3.2 Death. The Executive’s employment shall terminate automatically upon the Executive’s death during the Agreement Term. The Termination Date for death shall be the date of Executive’s death.
3.3 Cause. During the Agreement Term, the Company may terminate the Executive’s employment for Cause. For purposes of this Agreement “Cause” means any of the following:
(a) Executive’s conviction of a felony, or conviction of a misdemeanor involving fraud, dishonesty or moral turpitude, which conviction is non-appealable or for which the period for filing an appeal has expired; or
(b) Executive’s willful or intentional material breach of this Agreement, or
(c) Willful or intentional material misconduct by Executive in the performance of his duties under the Agreement;
provided, however, that Cause shall not include any one or more of the following: (i) bad judgment or negligence of the Executive; (ii) any act or omission believed by the Executive in good faith to have been in and not opposed to the interests of the Company; or (iii) any act or omission of which the Chairman, the Board, or a majority of the members of the Board who are not parties to such act or omission, has or have had actual knowledge for at least six (6) months.

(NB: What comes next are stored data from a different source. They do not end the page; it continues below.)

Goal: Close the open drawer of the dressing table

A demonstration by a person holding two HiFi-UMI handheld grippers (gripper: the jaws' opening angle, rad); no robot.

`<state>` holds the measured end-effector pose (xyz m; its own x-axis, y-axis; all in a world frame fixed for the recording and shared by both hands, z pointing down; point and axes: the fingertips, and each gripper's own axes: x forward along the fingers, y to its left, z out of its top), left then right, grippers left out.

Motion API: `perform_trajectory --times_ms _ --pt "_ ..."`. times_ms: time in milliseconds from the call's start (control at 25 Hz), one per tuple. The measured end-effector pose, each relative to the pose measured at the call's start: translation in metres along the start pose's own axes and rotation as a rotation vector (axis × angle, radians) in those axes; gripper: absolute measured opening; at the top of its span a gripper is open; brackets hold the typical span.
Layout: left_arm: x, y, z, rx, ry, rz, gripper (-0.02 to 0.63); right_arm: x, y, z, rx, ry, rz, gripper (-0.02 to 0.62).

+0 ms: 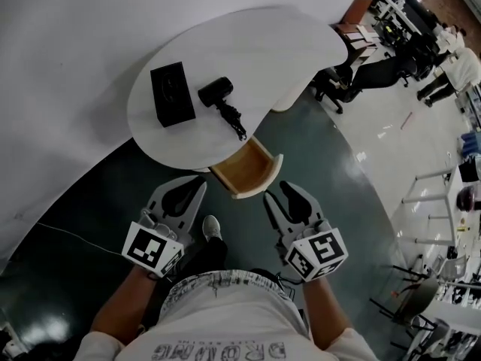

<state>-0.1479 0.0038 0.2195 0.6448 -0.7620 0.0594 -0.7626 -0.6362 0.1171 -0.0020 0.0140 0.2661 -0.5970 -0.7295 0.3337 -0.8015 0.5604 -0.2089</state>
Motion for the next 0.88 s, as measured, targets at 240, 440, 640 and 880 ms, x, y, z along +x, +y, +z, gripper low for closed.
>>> perform_trajectory --times_ms 240,440,640,880 --pt "0.016 0.029 -0.008 0.004 0.030 -0.036 0.034 0.026 -0.011 -0.004 0.002 0.028 -0.044 0.174" --pt "0.027 0.038 -0.018 0.000 0.050 -0.046 0.034 0.037 -0.022 -0.015 0.037 0.041 -0.053 0.173" --pt "0.041 0.039 -0.029 0.007 0.092 -0.055 0.034 0.044 -0.043 -0.032 0.051 0.064 -0.070 0.173" --pt "0.067 0.038 -0.055 0.018 0.154 -0.073 0.034 0.054 -0.082 -0.067 0.075 0.106 -0.080 0.173"
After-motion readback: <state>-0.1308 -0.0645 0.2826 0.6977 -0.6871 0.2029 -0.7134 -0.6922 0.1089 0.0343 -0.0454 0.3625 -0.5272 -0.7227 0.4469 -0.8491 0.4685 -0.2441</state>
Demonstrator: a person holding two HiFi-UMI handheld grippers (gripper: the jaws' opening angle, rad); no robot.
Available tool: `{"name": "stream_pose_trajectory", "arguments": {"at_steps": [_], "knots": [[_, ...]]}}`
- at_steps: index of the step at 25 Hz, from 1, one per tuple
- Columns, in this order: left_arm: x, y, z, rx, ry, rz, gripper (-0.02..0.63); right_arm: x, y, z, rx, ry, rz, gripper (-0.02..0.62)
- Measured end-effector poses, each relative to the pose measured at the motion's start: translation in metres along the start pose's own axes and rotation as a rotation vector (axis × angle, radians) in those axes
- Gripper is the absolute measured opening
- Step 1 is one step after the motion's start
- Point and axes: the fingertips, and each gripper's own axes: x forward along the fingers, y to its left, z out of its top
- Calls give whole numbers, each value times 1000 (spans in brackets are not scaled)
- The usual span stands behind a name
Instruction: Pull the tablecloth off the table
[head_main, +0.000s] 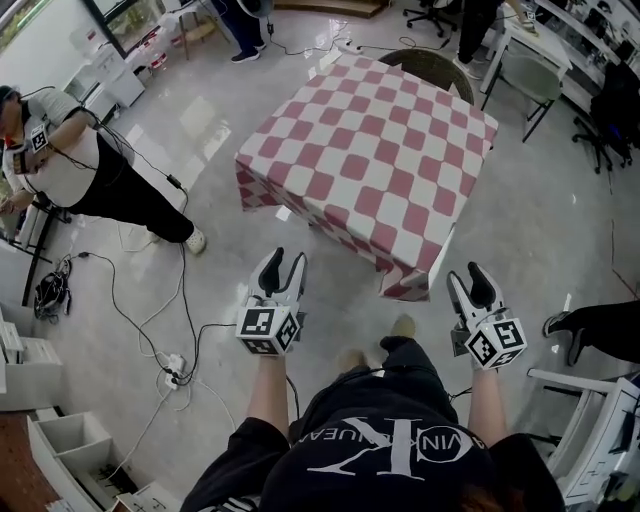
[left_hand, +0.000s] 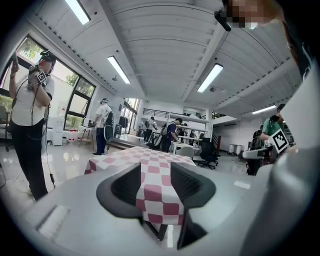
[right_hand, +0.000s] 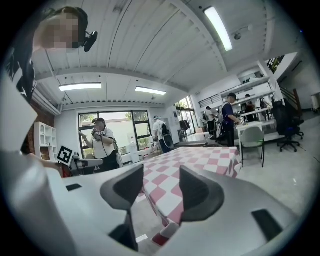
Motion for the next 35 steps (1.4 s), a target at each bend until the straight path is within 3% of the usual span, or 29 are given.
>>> {"name": "stream_pose_trajectory", "arguments": {"at_steps": [7, 15, 22, 27, 31, 35], "knots": [[52, 5, 4, 13, 0, 29, 195, 61, -50, 1, 12, 12, 67, 210], [124, 31, 27, -5, -20, 146, 198, 165, -99, 15, -10, 88, 198, 241], [178, 37, -3, -51, 45, 217, 213, 230, -152, -9, -42, 233, 280, 275], [210, 41, -20, -93, 94, 258, 229, 268, -210, -25, -82, 329, 265, 295], [225, 43, -27, -139, 109, 304, 236, 300, -270, -22, -56, 355, 207, 299], [239, 37, -34, -127, 143, 321, 249, 334, -322, -23, -78, 390, 120, 324]]}}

Any termination of employment by the Company for Cause shall be communicated to the Executive by a written notice (“Notice of Termination”) given in accordance with Section 11.8 and which sets forth (a) the specific termination provision in this Agreement relied upon by the party giving such notice, (b) in reasonable detail the facts and circumstances claimed to provide a basis for termination of the Executive’s employment under such termination provision, and (c) if the Termination Date is other than the date of receipt of such Notice of Termination, a Termination Date which shall not be more than fifteen (15) days after the giving of such Notice of Termination.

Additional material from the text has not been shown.